▸ **Your assignment**: Before repeating the entries below, strip out every picture and keep all else as it is.

(Stored data)

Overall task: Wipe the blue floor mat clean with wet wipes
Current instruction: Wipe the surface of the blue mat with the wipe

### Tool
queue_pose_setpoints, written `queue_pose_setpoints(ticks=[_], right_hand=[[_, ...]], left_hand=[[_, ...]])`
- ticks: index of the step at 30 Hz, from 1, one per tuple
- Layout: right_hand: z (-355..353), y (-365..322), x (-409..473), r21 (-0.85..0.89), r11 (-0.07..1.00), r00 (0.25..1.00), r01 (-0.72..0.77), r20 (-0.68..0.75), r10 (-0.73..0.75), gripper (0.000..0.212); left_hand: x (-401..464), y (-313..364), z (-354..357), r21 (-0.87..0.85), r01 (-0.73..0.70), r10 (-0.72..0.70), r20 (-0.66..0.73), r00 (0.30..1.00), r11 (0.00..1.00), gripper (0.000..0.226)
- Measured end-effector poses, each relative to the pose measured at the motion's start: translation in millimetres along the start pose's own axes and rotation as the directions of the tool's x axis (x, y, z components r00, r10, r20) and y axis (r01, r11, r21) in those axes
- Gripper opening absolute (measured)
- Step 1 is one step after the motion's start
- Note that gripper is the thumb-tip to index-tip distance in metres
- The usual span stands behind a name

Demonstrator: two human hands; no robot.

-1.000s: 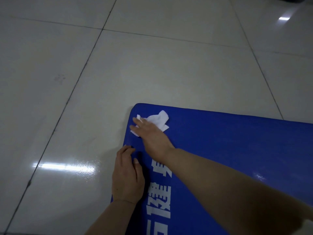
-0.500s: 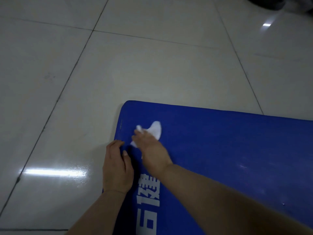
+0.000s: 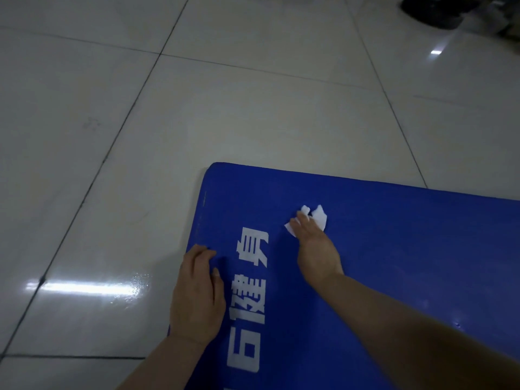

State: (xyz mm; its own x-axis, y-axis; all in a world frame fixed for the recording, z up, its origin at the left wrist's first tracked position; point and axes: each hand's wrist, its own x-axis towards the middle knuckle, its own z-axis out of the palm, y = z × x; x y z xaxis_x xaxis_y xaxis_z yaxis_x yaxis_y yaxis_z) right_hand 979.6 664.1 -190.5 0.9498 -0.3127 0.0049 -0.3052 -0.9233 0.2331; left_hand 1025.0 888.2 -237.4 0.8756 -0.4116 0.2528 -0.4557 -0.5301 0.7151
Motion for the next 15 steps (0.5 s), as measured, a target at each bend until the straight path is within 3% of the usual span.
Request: queue_pose_setpoints(ticks=[1,4,6,8,10,13,15], right_hand=[[-1,-3,-1,-0.109,0.994,0.991,0.007,0.137,0.008,0.049],[-8,-3,-7,-0.106,0.984,0.970,0.145,0.213,-0.120,0.049],[-2,-6,-8,0.013,0.999,0.980,0.038,0.193,-0.040,0.053],[4,-21,-6,-0.196,0.970,0.971,0.141,0.220,-0.097,0.058],[2,-54,-4,-0.248,0.945,0.953,0.214,0.266,-0.146,0.064],[3,-105,-5,0.069,0.975,0.977,0.213,0.015,-0.214,0.054],[10,-124,-9,0.220,0.917,0.939,0.333,0.015,-0.344,0.060]], left_hand=[[-8,-1,-3,0.024,-0.028,0.028,0.012,1.000,0.999,0.029],[-15,-2,-5,0.042,-0.033,0.033,0.012,0.999,0.999,0.031],[-13,-4,-3,0.017,0.013,-0.013,-0.003,1.000,1.000,0.032],[-11,-5,-2,-0.010,0.042,-0.042,-0.002,0.999,0.999,0.032],[-11,-4,-3,-0.030,0.064,-0.064,0.004,0.998,0.998,0.033],[-7,2,-7,-0.087,0.091,-0.092,-0.007,0.996,0.992,0.043],[-6,3,-9,-0.129,0.103,-0.106,-0.018,0.994,0.986,0.044]])
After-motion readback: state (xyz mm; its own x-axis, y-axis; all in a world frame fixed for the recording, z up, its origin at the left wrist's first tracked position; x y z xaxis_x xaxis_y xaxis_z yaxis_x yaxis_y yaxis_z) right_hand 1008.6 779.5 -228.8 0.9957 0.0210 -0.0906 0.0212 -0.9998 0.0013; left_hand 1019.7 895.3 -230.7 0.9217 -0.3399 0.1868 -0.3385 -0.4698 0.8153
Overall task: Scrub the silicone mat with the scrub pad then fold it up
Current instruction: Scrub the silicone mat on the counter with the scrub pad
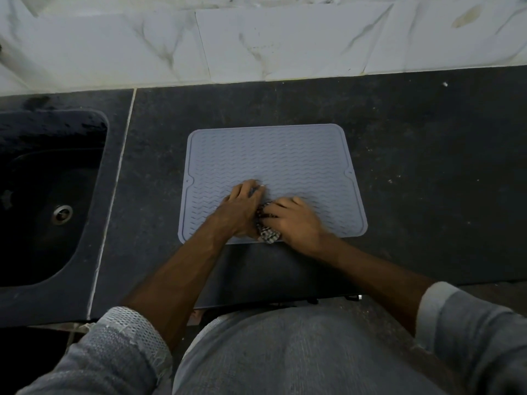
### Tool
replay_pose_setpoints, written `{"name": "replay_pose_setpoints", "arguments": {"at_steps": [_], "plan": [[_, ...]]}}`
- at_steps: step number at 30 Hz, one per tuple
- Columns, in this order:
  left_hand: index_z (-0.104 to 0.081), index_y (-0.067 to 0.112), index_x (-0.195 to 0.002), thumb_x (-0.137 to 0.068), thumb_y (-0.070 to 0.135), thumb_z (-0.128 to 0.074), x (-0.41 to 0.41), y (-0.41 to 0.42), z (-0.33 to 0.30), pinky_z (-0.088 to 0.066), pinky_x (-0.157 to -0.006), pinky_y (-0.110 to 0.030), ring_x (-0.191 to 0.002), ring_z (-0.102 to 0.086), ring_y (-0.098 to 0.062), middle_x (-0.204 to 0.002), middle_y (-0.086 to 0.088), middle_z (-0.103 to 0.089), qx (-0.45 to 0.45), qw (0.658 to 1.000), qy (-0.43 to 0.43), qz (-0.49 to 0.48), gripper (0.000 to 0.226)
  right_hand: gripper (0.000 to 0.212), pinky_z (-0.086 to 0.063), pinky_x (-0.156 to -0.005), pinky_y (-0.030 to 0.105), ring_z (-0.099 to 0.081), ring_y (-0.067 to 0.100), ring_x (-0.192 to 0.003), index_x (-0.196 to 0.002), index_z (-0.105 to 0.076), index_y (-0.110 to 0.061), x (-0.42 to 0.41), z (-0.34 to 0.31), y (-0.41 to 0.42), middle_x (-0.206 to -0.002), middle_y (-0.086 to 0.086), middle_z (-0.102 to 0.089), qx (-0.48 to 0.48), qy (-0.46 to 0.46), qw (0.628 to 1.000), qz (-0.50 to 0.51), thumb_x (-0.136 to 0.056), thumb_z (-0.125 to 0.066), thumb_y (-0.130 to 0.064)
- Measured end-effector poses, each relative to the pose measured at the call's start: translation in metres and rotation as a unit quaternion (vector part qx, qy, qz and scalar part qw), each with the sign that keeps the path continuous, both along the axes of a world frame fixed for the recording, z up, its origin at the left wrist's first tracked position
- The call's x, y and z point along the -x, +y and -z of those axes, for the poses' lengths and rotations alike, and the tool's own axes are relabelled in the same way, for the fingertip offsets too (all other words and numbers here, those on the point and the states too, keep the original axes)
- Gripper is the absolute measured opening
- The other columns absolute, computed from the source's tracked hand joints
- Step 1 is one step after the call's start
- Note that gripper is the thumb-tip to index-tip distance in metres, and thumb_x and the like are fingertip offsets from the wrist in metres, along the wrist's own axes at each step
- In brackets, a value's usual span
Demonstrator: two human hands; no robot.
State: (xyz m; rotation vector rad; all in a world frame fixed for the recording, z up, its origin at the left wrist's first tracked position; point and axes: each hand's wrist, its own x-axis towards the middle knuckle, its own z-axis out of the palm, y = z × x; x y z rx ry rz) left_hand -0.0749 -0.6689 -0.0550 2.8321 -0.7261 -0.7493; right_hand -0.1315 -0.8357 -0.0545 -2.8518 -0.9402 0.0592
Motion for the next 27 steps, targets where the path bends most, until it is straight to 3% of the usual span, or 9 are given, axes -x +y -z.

▸ **Response to this task**:
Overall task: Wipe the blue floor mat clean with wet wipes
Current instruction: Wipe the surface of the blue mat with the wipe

### Tool
queue_pose_setpoints, written `queue_pose_setpoints(ticks=[_], right_hand=[[_, ...]], left_hand=[[_, ...]])`
- ticks: index of the step at 30 Hz, from 1, one per tuple
- Layout: right_hand: z (-355..353), y (-365..322), x (-409..473), r21 (-0.85..0.89), r11 (-0.07..1.00), r00 (0.25..1.00), r01 (-0.72..0.77), r20 (-0.68..0.75), r10 (-0.73..0.75), gripper (0.000..0.212); left_hand: x (-401..464), y (-313..364), z (-354..357), r21 (-0.87..0.85), r01 (-0.73..0.70), r10 (-0.72..0.70), r20 (-0.66..0.73), r00 (0.30..1.00), r11 (0.00..1.00), gripper (0.000..0.226)
- Measured end-effector poses, each relative to the pose measured at the motion's start: translation in millimetres along the start pose's own axes and rotation as the directions of the tool's x axis (x, y, z components r00, r10, r20) and y axis (r01, r11, r21) in those axes
- Gripper opening absolute (measured)
- Step 1 is one step after the motion's start
- Note that gripper is the thumb-tip to index-tip distance in metres
- The usual span stands behind a name

Demonstrator: two human hands; no robot.

-1.000s: 
-0.500s: 
+0.000s: 

State: (xyz mm; its own x-axis, y-axis; all in a world frame fixed for the recording, z up, its origin at the left wrist's first tracked position; point and axes: each hand's wrist, its own x-axis towards the middle knuckle, its own z-axis out of the palm, y = z × x; x y z xaxis_x xaxis_y xaxis_z yaxis_x yaxis_y yaxis_z) right_hand 979.6 664.1 -190.5 0.9498 -0.3127 0.0049 -0.3052 -0.9233 0.2331; left_hand 1025.0 888.2 -237.4 0.8756 -0.4116 0.2528 -0.4557 -0.5301 0.7151
Motion for the next 15 steps (0.5 s), as measured, a target at each bend until the straight path is within 3% of the usual span.
Request: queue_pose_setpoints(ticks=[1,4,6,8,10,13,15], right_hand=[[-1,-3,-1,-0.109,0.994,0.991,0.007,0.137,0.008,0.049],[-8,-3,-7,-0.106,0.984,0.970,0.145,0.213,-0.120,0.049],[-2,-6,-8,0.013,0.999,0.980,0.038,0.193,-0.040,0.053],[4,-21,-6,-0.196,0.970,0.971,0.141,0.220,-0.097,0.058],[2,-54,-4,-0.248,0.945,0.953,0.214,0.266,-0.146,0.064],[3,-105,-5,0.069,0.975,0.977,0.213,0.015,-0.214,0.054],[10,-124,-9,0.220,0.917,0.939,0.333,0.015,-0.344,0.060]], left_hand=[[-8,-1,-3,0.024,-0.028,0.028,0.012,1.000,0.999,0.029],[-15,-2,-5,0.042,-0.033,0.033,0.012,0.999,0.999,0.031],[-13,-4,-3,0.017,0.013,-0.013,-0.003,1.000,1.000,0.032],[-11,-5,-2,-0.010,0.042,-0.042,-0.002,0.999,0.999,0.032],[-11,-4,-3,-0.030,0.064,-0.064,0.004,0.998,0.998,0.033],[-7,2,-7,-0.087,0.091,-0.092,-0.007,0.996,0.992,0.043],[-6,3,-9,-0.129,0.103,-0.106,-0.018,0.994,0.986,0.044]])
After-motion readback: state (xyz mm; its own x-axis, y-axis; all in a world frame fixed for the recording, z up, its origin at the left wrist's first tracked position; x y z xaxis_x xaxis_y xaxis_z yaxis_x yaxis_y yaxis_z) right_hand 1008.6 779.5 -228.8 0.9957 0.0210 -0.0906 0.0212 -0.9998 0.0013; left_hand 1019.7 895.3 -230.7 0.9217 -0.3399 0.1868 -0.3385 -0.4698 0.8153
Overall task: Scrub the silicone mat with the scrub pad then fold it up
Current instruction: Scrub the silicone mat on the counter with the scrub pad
### Tool
replay_pose_setpoints, written `{"name": "replay_pose_setpoints", "arguments": {"at_steps": [_], "plan": [[_, ...]]}}`
- at_steps: step number at 30 Hz, one per tuple
- Columns, in this order:
  left_hand: index_z (-0.104 to 0.081), index_y (-0.067 to 0.112), index_x (-0.195 to 0.002), thumb_x (-0.137 to 0.068), thumb_y (-0.070 to 0.135), thumb_z (-0.128 to 0.074), x (-0.41 to 0.41), y (-0.41 to 0.42), z (-0.33 to 0.30), pinky_z (-0.088 to 0.066), pinky_x (-0.157 to -0.006), pinky_y (-0.110 to 0.030), ring_x (-0.191 to 0.002), ring_z (-0.102 to 0.086), ring_y (-0.098 to 0.062), middle_x (-0.204 to 0.002), middle_y (-0.086 to 0.088), middle_z (-0.103 to 0.089), qx (-0.45 to 0.45), qw (0.658 to 1.000), qy (-0.43 to 0.43), qz (-0.49 to 0.48), gripper (0.000 to 0.226)
  right_hand: gripper (0.000 to 0.212), pinky_z (-0.086 to 0.063), pinky_x (-0.156 to -0.005), pinky_y (-0.030 to 0.105), ring_z (-0.099 to 0.081), ring_y (-0.067 to 0.100), ring_x (-0.192 to 0.003), index_x (-0.196 to 0.002), index_z (-0.105 to 0.076), index_y (-0.110 to 0.061), x (-0.42 to 0.41), z (-0.34 to 0.31), y (-0.41 to 0.42), middle_x (-0.206 to -0.002), middle_y (-0.086 to 0.086), middle_z (-0.102 to 0.089), qx (-0.48 to 0.48), qy (-0.46 to 0.46), qw (0.628 to 1.000), qz (-0.50 to 0.51), thumb_x (-0.136 to 0.056), thumb_z (-0.125 to 0.066), thumb_y (-0.130 to 0.064)
- Measured end-effector poses, each relative to the pose measured at the call's start: translation in metres and rotation as a unit quaternion (vector part qx, qy, qz and scalar part qw), each with the sign that keeps the path continuous, both along the axes of a world frame fixed for the recording, z up, its origin at the left wrist's first tracked position
- The call's x, y and z point along the -x, +y and -z of those axes, for the poses' lengths and rotations alike, and the tool's own axes are relabelled in the same way, for the fingertip offsets too (all other words and numbers here, those on the point and the states too, keep the original axes)
- Gripper is the absolute measured opening
- The other columns absolute, computed from the source's tracked hand joints
- Step 1 is one step after the call's start
- Note that gripper is the thumb-tip to index-tip distance in metres, and thumb_x and the like are fingertip offsets from the wrist in metres, along the wrist's own axes at each step
- In brackets, a value's usual span
Demonstrator: two human hands; no robot.
State: (xyz m; rotation vector rad; all in a world frame fixed for the recording, z up, its origin at the left wrist's first tracked position; point and axes: each hand's wrist, its own x-axis towards the middle knuckle, its own z-axis out of the palm, y = z × x; x y z rx ry rz) left_hand -0.0749 -0.6689 -0.0550 2.8321 -0.7261 -0.7493; right_hand -0.1315 -0.8357 -0.0545 -2.8518 -0.9402 0.0592
Motion for the next 27 steps, targets where the path bends most, until it is straight to 3% of the usual span, or 9 are given, axes -x +y -z.

The exercise has been finished.